***** Excerpted data

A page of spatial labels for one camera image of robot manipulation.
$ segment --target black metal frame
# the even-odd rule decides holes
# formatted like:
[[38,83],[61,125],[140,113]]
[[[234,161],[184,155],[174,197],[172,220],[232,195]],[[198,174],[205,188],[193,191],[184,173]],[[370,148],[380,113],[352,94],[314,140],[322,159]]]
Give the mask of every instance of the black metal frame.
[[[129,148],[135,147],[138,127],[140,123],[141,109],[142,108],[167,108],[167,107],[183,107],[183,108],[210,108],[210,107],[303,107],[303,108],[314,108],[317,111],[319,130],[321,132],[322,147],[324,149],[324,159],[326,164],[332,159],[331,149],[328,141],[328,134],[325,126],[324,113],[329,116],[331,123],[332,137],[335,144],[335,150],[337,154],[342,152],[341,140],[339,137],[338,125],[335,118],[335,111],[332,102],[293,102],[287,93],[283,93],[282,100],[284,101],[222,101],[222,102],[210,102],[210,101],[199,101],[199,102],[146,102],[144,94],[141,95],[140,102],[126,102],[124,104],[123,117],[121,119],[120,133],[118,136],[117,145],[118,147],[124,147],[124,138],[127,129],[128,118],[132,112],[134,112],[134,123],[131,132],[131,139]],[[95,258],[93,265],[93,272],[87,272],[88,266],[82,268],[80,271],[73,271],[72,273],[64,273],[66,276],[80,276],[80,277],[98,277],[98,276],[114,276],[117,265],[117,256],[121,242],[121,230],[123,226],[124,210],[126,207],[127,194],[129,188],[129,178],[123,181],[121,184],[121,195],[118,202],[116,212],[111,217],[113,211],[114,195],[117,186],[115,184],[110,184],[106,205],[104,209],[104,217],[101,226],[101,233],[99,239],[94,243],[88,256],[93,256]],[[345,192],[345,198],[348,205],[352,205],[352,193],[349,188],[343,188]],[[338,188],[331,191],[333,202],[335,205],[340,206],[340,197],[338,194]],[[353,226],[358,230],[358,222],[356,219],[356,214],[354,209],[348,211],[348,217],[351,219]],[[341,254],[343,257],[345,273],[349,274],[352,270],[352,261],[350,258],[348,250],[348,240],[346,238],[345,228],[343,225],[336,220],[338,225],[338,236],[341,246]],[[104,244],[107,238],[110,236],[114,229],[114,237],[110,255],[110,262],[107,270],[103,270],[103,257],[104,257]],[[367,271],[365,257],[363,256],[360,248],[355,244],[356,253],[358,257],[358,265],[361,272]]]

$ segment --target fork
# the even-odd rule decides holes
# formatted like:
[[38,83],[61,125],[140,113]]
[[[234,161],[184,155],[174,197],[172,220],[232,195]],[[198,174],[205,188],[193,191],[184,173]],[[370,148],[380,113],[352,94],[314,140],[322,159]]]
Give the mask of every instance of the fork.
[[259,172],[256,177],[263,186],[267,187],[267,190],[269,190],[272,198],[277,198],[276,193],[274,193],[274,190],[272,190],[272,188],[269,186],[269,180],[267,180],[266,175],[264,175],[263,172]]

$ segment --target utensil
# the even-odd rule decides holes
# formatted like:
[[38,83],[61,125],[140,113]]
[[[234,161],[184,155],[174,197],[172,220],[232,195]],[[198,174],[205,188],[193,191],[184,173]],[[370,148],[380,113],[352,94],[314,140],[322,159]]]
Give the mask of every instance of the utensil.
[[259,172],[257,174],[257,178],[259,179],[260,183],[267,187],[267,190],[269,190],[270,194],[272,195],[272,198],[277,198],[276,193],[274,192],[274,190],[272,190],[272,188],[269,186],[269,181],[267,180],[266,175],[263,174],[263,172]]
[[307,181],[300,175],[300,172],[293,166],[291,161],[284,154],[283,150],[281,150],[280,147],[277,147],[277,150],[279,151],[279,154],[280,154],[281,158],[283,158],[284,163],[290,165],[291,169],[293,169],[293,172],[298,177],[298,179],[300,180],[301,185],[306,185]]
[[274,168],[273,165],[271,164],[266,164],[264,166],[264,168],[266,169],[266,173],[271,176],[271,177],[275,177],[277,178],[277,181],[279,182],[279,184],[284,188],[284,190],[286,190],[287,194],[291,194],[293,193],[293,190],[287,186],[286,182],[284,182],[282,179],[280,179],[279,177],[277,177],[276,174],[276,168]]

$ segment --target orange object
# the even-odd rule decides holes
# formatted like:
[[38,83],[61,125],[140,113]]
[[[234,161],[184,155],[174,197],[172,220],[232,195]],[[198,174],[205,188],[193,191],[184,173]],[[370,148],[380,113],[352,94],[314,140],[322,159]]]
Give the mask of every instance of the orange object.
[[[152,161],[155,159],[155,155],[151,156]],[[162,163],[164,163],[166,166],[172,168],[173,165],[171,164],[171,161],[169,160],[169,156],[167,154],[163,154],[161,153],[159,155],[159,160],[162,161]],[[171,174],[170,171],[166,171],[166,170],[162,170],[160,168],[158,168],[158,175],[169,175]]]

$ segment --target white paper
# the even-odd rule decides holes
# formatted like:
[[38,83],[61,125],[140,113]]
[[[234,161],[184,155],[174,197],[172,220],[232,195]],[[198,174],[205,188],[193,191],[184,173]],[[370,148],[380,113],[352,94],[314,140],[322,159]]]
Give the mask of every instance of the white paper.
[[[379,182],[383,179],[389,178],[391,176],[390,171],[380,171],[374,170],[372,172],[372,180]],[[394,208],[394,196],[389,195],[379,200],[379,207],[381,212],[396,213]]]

**********

Required action = Where a line of the records above holds the word "target", count it; give the total as a single number and nothing else.

Solution for this problem = 5